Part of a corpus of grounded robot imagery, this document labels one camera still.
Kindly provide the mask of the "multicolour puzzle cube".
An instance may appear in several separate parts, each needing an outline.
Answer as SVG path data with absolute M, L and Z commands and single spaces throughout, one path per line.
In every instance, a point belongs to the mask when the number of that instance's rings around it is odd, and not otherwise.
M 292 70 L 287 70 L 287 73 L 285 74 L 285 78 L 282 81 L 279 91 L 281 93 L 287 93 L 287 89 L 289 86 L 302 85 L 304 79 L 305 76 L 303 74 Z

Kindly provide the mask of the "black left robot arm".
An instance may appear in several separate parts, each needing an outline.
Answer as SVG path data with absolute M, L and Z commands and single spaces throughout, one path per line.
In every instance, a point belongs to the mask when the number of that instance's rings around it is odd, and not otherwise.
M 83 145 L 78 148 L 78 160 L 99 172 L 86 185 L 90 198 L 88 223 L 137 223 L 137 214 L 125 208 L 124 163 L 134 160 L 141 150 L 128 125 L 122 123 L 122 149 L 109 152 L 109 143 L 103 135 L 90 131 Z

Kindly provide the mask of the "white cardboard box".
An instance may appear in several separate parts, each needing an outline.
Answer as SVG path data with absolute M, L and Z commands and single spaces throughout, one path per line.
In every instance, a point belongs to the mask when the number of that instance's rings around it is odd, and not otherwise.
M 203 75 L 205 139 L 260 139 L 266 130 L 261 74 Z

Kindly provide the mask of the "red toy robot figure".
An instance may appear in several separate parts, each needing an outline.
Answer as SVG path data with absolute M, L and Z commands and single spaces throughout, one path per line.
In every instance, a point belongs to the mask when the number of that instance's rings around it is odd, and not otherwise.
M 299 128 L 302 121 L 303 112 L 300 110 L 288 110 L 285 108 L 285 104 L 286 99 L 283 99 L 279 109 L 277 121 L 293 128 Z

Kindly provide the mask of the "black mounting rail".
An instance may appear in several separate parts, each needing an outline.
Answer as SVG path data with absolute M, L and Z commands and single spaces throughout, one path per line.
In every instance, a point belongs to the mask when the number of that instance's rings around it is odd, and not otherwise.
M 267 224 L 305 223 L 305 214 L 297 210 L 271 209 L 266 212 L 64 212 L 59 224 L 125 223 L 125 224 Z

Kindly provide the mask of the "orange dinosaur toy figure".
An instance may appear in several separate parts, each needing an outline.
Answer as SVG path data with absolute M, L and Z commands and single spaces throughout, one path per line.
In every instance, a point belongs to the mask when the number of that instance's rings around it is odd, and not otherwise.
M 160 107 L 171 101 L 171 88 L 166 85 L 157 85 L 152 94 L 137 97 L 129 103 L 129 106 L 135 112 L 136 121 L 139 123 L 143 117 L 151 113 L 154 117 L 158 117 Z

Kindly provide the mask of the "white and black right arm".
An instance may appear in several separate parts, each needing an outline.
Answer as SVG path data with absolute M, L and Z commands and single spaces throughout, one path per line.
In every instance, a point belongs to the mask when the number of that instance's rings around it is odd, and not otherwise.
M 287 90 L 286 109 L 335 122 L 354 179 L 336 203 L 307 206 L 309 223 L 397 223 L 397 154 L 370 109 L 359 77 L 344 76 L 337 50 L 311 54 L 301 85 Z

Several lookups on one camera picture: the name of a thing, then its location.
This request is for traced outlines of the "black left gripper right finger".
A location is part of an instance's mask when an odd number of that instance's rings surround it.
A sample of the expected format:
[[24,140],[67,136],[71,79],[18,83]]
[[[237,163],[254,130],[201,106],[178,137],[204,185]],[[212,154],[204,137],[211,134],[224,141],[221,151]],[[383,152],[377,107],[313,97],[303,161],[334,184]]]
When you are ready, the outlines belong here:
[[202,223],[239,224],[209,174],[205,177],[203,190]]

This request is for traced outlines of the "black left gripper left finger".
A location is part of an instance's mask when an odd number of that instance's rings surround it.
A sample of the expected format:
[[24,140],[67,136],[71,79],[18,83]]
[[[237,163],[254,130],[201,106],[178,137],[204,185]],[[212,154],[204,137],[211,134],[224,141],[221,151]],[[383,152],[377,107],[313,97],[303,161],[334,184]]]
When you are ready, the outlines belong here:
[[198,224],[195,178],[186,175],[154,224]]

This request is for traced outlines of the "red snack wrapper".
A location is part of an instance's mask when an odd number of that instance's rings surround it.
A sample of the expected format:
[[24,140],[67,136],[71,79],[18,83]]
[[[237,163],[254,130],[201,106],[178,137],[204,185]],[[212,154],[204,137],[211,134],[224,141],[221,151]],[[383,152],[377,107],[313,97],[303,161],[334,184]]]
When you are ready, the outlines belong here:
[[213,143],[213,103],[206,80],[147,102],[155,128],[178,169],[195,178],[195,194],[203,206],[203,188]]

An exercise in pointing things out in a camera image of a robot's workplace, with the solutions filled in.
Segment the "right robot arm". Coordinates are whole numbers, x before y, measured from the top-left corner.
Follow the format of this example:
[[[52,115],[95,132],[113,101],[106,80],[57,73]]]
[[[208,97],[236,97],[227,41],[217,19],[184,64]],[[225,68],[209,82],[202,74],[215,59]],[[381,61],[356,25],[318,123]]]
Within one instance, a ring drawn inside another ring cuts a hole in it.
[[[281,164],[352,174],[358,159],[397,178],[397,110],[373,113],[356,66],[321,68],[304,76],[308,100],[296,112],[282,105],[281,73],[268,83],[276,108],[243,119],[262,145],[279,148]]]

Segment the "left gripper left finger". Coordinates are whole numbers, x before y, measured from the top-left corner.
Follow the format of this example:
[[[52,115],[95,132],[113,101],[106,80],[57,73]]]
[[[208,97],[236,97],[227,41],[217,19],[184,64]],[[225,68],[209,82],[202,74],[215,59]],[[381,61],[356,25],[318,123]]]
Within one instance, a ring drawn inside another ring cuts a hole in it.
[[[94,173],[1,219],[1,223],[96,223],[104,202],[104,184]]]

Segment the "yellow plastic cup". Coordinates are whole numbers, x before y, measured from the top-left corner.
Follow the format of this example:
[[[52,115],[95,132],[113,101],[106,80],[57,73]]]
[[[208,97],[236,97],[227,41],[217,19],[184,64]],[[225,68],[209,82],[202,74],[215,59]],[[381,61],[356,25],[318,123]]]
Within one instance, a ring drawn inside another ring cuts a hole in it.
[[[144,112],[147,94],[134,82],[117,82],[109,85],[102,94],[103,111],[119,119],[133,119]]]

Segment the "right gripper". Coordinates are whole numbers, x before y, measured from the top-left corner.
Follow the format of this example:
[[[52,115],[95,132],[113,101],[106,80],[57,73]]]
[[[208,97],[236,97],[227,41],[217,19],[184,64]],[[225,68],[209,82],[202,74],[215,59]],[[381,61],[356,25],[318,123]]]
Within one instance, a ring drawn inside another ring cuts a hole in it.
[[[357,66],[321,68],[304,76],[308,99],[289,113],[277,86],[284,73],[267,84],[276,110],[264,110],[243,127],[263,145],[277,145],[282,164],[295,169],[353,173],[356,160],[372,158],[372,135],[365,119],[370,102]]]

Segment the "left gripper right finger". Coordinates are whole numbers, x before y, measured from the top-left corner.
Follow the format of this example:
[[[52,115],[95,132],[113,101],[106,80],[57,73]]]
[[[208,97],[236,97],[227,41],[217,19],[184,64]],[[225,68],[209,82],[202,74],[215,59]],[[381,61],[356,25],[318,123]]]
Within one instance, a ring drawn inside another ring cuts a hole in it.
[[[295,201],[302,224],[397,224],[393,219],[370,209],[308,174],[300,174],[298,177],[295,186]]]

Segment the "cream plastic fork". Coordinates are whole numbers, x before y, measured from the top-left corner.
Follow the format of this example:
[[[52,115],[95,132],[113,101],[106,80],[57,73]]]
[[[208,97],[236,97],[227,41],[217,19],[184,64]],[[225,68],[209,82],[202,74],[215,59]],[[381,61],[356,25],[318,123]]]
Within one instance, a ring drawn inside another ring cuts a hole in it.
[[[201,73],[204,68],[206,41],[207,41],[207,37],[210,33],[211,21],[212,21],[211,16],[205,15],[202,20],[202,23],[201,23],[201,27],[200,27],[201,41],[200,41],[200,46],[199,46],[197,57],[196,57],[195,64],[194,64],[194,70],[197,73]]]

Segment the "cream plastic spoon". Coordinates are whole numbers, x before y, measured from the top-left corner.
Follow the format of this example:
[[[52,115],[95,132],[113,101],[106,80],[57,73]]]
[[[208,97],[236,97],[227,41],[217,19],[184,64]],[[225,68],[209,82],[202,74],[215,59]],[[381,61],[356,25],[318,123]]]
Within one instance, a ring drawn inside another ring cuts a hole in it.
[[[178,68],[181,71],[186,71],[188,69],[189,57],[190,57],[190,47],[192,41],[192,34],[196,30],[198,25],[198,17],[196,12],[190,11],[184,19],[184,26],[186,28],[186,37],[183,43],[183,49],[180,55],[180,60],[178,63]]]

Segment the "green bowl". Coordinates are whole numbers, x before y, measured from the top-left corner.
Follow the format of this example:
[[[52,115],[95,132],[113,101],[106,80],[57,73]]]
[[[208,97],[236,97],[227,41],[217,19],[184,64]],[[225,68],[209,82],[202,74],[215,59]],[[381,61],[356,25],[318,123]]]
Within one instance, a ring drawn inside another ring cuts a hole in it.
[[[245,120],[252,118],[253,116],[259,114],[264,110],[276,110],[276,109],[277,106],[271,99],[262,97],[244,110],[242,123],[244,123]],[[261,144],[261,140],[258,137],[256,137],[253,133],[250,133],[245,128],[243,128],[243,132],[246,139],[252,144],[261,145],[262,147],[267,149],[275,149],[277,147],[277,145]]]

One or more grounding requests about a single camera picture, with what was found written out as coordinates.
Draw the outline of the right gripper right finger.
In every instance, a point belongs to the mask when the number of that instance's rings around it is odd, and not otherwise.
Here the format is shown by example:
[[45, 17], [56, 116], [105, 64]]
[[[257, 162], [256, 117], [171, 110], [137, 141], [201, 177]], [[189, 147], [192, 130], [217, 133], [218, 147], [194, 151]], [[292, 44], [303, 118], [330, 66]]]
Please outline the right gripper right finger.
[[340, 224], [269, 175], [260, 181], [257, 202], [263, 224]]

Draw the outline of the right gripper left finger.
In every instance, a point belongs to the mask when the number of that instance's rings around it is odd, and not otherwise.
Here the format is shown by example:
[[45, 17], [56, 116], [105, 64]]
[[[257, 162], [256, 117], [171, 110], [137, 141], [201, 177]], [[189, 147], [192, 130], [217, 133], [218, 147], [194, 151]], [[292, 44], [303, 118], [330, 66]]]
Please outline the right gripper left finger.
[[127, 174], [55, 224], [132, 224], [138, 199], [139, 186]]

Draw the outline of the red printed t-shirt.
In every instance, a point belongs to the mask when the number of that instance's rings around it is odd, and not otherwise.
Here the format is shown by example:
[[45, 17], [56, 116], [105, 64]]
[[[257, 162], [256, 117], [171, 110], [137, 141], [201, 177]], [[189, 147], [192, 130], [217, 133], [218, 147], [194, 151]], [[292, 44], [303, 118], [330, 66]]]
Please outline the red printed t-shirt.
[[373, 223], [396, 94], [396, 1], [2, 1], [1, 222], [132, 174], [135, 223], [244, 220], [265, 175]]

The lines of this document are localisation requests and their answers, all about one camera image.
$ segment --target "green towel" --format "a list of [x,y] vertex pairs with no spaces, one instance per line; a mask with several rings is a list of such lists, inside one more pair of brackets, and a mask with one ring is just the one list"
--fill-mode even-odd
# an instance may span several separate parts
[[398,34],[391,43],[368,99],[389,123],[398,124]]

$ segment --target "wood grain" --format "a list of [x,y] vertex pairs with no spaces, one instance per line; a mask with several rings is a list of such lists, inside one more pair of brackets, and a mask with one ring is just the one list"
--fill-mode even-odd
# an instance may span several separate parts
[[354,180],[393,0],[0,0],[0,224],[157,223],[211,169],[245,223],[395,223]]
--*--
## ACTIVITY
Pull out every line in the material above where "figure" occurs.

## SOLUTION
Kindly provide the mask of the "red toy robot figure".
Kindly provide the mask of the "orange dinosaur toy figure".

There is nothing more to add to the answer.